A former head of the Ukrainian intelligence service says that Putin’s team deliberately applies these techniques of Soviet origin in contacts and negotiations with Trump
Neurolinguistic techniques inherited from the days of the KGB continue to be used systematically by Russian intelligence services to influence Western political leaders, including United States President Donald Trump. This is said by Mykola Malomuzh, general of the Ukrainian Army and former director of the Ukrainian Foreign Intelligence Service, in an interview with Kyiv24, where he details the mechanisms behind this influence strategy.
According to Malomuzh, these methodologies remain effective because they are not based on specific informational attacks, but rather “on the prolonged construction of behavioral models aimed at specific individuals”. The goal is not just to convince, but to shape decisions over time.
“They don’t just negotiate. They model behaviors and calculate reactions in advance,” explains Malomuzh.
According to the former head of the intelligence service, Russian President Vladimir Putin’s team deliberately applies these techniques of Soviet origin in contacts and negotiations with Donald Trump.
The process follows a pattern: it begins with a detailed study of the target’s psychological profile, with an exhaustive analysis of biography, behavior, fears, phobias and personal vulnerabilities, and culminates in the exploration of these “pressure points” to influence the decision process.

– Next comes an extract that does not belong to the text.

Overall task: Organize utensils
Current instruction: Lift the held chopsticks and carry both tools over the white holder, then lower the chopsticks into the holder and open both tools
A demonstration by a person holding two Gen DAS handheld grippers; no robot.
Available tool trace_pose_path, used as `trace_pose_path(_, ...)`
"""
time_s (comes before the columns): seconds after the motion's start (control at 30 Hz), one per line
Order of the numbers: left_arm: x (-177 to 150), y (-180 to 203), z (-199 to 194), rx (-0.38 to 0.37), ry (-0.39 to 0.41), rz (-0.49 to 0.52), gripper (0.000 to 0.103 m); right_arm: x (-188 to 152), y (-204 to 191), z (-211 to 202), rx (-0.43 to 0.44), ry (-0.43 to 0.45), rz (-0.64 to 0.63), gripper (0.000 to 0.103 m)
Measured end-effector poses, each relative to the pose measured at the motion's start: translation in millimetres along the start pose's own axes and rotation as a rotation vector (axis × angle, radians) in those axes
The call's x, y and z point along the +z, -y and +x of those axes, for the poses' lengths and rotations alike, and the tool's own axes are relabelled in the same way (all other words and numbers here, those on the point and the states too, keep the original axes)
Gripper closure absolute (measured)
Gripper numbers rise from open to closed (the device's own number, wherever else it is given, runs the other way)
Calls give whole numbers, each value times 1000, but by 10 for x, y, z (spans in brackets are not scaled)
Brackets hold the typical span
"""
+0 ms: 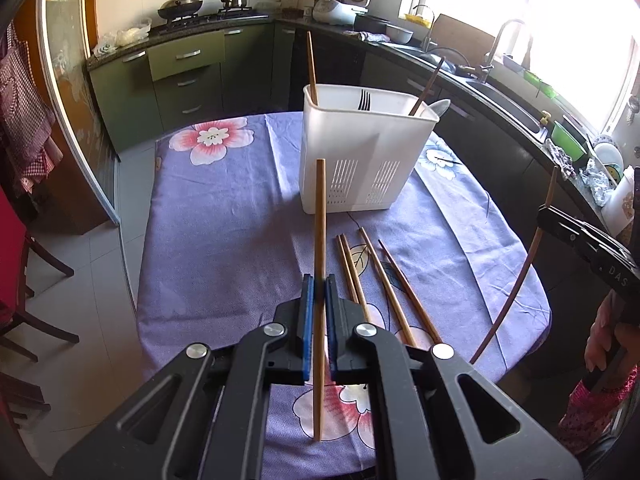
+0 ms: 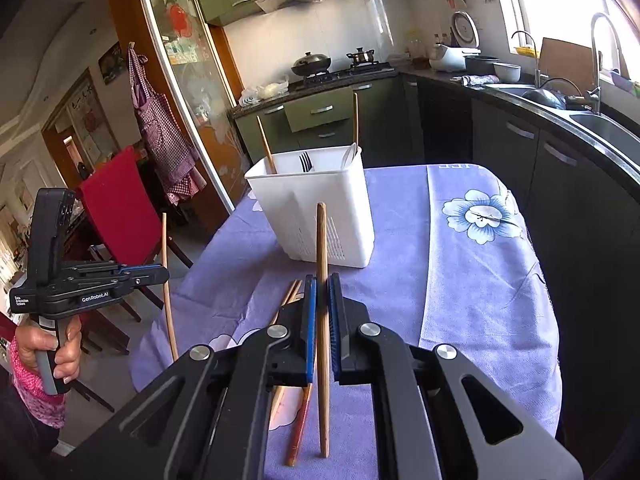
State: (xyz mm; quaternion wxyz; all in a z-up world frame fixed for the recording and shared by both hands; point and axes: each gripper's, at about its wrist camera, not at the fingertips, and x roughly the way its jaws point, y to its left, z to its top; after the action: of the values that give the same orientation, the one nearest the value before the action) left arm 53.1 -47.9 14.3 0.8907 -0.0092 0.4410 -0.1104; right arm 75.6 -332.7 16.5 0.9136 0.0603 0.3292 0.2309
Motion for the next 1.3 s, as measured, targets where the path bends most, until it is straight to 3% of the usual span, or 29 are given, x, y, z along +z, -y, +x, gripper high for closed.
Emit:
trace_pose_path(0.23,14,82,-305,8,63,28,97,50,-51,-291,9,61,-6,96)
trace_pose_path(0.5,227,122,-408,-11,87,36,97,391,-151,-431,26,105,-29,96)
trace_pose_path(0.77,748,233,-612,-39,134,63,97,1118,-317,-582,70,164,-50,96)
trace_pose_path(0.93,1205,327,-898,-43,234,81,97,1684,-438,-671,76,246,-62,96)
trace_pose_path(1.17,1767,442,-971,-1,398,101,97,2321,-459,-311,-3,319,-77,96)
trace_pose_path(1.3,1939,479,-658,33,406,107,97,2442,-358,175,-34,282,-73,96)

The general also points out as an example of the effectiveness of this method the sudden change in Trump’s position in relation to Ukraine. After the United Nations General Assembly, the American president had reaffirmed his support for Kiev, guaranteeing that it would provide all types of weapons, including the much-desired Tomahawk missiles. However, the situation changed quickly.
“And then Putin spoke to Trump literally two days later, getting him to side with him. This is a real example of the influence of the secret services”, highlights Malomuzh.
This type of approach is not new in Russian diplomacy. The former commander-in-chief of the Armed Forces of Ukraine, Valerii Zaluzhnyi, had already described the so-called Gromyko method. Andrei Gromyko, who was the Soviet Union’s Foreign Minister for more than 40 years, resorted to this strategy whenever Moscow wanted to extract maximum concessions from the West.
The so-called “exhaustion tactic” earned him, at the time, the nickname “Mr. No” among Western diplomats.